I’m entering a bureaucratic nightmare after the US’s so-called Independence Day
Independence Day in America is all about ‘no taxation without representation’, and yet here we are paying taxes and feeling like we have very little stake in the country, writes Holly Baxter
Fresh out of the Fourth of July bank holiday weekend, it’s hard not to feel a little perturbed about what America stands for. After all, the central theme of Independence Day – the one thing upon which all those miniature flags, fireworks and star-spangled banner cakes are predicated – is “no taxation without representation”. It’s a fair enough demand from any former colony, but as an American taxpayer who can’t even vote in the city’s mayoral elections, I do object somewhat to the idea that all of that’s been solved.
In between watching residents of my Brooklyn neighbourhood dare each other to set off fireworks (technically illegal in the state of New York, so instantly cool to teenagers) in their hands, I’ve been having my usual fights with US immigration. The US embassy is closed to British applicants right now (bar spouses of American citizens), meaning that my fiance – whose visa has come up for renewal – can’t get an appointment. A few days ago, we were told that he would have to leave New York this week and would not be able to get an embassy interview to secure his new visa until February 2022.
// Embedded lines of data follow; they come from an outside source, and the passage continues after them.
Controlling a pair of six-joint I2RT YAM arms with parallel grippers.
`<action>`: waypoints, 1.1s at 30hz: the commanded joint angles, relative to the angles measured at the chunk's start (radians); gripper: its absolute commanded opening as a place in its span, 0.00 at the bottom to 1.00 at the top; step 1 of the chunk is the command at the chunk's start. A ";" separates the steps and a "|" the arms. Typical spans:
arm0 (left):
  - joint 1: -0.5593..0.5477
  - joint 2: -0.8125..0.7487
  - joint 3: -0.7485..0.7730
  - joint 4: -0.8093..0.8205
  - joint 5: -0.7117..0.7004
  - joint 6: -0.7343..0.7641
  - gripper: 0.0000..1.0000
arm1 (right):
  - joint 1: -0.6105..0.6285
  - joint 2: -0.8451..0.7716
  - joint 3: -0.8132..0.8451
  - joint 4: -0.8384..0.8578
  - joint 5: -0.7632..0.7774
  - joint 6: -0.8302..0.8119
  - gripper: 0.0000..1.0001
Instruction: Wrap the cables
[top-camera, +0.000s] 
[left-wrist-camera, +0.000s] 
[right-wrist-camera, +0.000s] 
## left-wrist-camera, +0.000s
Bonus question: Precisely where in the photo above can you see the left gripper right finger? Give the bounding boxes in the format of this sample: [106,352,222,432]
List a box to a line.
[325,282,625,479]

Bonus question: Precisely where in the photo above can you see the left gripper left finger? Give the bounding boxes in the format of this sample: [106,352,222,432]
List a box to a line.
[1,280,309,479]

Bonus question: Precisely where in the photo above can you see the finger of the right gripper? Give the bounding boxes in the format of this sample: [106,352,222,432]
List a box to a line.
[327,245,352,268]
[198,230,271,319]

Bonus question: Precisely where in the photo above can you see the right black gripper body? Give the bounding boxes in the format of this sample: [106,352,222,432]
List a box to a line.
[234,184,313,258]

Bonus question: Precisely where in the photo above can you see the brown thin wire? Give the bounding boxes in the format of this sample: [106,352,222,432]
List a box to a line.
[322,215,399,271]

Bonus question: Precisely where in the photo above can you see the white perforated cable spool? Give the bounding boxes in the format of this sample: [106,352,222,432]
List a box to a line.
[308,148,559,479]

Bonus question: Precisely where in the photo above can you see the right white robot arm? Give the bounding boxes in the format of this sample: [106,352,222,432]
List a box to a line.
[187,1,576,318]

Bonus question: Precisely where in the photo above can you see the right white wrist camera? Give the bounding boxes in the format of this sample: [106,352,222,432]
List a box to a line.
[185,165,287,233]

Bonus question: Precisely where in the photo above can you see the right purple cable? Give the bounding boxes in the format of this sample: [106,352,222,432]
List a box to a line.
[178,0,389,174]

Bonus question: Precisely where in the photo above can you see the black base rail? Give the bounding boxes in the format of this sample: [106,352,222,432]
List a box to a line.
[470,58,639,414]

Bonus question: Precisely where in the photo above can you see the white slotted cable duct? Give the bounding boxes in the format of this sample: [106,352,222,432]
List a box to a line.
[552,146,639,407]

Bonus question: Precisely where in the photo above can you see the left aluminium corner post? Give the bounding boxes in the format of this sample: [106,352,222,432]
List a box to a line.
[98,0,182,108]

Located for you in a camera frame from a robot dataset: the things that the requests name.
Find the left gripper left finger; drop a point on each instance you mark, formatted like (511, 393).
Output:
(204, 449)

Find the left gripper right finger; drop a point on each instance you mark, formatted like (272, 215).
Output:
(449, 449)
After 18 months of being trapped together across the Atlantic during a pandemic, it felt like another especially cruel hurdle. We pay taxes in the US; we have a lease in New York City; we own furniture, and books, and absurdly large cat trees – and, indeed, the cat himself. To be told that one of us now needs to bed down (with his parents) for potentially eight months away from the other while we wait for a bureaucrat to tick a box feels mind-bendingly absurd. But wait we must, as must thousands of other people in our situation. And as Boris opens up the whole country to Covid back home, American embassies respond by saying that they definitely can’t begin their processes any sooner because the safety of their staff isn’t guaranteed.